Reuters cited one source familiar with the intelligence assessment. The source said Iran had now tasted its power over the waterway. It was therefore unlikely to surrender that leverage soon. That view fits the traffic pattern seen so far. Tehran has allowed narrow movement at chosen moments. Yet it has not given up the broader power to frighten markets, pressure governments, and extract concessions. That means the next phase may turn on bargaining, not reopening alone. Any temporary passage deal could still leave Iran room to tighten access again. That risk grows if talks stall or fresh strikes occur. Diplomatic reporting points in the same direction. Reuters reported on April 2 that about 40 countries discussed ways to reopen the waterway. No concrete operational agreement emerged. President Emmanuel Macron called a military move to force the Strait open “unrealistic.”
He said ships would face Guard attacks and ballistic missiles. Reuters later reported that former CIA Director Bill Burns saw specific Iranian demands ahead. He said Tehran would seek “long-term deterrence and security guarantees” in any settlement. Burns also said Iran would want direct material benefits. On April 6, Reuters reported that UAE adviser Anwar Gargash said the use of Hormuz must be guaranteed. He said that a guarantee should form part of any U.S.-Iran deal. Reuters also reported today that the United States and Iran had received a peace proposal. Iran, however, rejected reopening the Strait as part of a temporary ceasefire. Taken together, those reports suggest three realistic paths. Iran could widen exemptions for countries or cargoes it sees as useful.
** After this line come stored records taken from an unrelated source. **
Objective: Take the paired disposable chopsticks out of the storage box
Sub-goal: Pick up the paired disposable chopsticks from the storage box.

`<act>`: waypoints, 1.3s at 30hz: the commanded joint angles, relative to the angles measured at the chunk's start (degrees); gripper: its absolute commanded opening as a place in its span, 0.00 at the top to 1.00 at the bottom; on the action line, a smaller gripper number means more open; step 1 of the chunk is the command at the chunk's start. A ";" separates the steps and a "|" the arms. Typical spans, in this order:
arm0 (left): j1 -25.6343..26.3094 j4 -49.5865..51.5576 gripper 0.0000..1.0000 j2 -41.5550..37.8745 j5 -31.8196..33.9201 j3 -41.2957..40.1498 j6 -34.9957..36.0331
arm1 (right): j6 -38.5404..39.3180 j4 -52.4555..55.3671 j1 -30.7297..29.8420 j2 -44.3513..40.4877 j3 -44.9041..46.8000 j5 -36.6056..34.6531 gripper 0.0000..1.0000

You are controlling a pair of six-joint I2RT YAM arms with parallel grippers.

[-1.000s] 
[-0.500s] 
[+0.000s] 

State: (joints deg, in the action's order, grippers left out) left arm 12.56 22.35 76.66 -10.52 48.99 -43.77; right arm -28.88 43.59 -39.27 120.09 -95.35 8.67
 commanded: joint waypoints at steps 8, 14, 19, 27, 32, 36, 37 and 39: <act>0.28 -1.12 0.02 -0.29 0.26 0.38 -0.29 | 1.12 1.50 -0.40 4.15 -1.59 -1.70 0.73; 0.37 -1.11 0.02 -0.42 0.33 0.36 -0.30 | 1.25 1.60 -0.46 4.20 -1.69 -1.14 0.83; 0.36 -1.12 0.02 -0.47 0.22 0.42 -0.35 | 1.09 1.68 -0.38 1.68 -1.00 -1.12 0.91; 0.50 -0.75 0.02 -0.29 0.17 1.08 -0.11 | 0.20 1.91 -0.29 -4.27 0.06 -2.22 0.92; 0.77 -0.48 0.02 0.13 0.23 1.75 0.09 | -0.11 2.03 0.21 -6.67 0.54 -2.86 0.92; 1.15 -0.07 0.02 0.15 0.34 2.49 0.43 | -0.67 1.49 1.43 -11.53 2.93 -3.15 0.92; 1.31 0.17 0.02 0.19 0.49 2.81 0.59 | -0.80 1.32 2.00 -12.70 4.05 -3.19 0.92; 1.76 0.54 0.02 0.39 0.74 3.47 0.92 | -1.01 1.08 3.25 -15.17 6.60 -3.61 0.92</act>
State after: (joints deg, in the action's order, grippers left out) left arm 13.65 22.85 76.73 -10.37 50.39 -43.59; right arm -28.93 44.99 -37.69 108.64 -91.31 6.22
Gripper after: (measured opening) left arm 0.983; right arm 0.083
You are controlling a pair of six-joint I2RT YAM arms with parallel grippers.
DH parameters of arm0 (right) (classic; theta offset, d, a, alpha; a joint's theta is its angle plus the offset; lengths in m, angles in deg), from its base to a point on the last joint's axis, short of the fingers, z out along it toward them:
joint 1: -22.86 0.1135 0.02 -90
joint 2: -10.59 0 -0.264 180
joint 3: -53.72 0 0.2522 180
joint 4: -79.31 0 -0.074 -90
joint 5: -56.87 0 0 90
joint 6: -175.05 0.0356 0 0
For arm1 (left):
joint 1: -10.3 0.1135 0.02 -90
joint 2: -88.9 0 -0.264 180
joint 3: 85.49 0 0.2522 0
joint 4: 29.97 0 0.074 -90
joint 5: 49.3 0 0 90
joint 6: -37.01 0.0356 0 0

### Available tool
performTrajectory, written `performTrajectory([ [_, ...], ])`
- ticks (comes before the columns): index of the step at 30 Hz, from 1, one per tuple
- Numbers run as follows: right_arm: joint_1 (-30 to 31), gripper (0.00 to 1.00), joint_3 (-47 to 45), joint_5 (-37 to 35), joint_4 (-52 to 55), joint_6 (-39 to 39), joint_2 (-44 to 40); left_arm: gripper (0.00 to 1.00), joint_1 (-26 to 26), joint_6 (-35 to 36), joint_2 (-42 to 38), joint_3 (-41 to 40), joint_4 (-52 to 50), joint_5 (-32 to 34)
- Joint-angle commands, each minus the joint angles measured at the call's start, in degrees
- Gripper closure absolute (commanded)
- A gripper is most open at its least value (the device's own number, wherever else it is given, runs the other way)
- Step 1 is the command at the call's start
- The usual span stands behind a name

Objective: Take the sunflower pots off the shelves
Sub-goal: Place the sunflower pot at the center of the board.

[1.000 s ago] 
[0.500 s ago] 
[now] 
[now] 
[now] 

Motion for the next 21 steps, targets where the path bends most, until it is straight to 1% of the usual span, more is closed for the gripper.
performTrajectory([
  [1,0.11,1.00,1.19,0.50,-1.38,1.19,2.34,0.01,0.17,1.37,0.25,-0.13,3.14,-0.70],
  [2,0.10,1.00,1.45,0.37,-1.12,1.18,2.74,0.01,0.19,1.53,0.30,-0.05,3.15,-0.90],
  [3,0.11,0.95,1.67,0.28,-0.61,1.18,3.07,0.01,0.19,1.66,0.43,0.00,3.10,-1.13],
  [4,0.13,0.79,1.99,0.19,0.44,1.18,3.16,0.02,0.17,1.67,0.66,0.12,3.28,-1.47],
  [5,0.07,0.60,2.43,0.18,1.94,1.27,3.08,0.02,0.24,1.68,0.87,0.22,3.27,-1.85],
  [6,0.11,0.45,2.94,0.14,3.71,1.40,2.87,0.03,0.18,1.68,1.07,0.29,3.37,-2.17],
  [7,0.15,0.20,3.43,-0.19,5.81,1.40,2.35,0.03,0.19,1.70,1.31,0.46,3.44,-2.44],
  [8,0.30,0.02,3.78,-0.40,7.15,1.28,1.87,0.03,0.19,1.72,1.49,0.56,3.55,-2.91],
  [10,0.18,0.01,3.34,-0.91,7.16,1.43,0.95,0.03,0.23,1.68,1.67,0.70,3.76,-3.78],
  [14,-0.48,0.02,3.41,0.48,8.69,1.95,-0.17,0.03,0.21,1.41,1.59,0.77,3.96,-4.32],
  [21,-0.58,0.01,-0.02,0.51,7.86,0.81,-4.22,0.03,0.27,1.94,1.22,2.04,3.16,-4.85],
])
It could accept a negotiated reopening tied to sanctions, security guarantees, and wider settlement terms. Or it could tighten access again if diplomacy breaks down or force returns to the center of policy. The common thread is uncertainty. That is why the article should open with the original list, then move into the harder truth. The list mattered at the start. It no longer explains the current state of the Strait of Hormuz on its own. That is also why the next headline needs more room than the first one did this week, especially as exemptions keep shifting and diplomacy stays unsettled for now. Markets, diplomats, and shippers are bracing for further sudden shifts.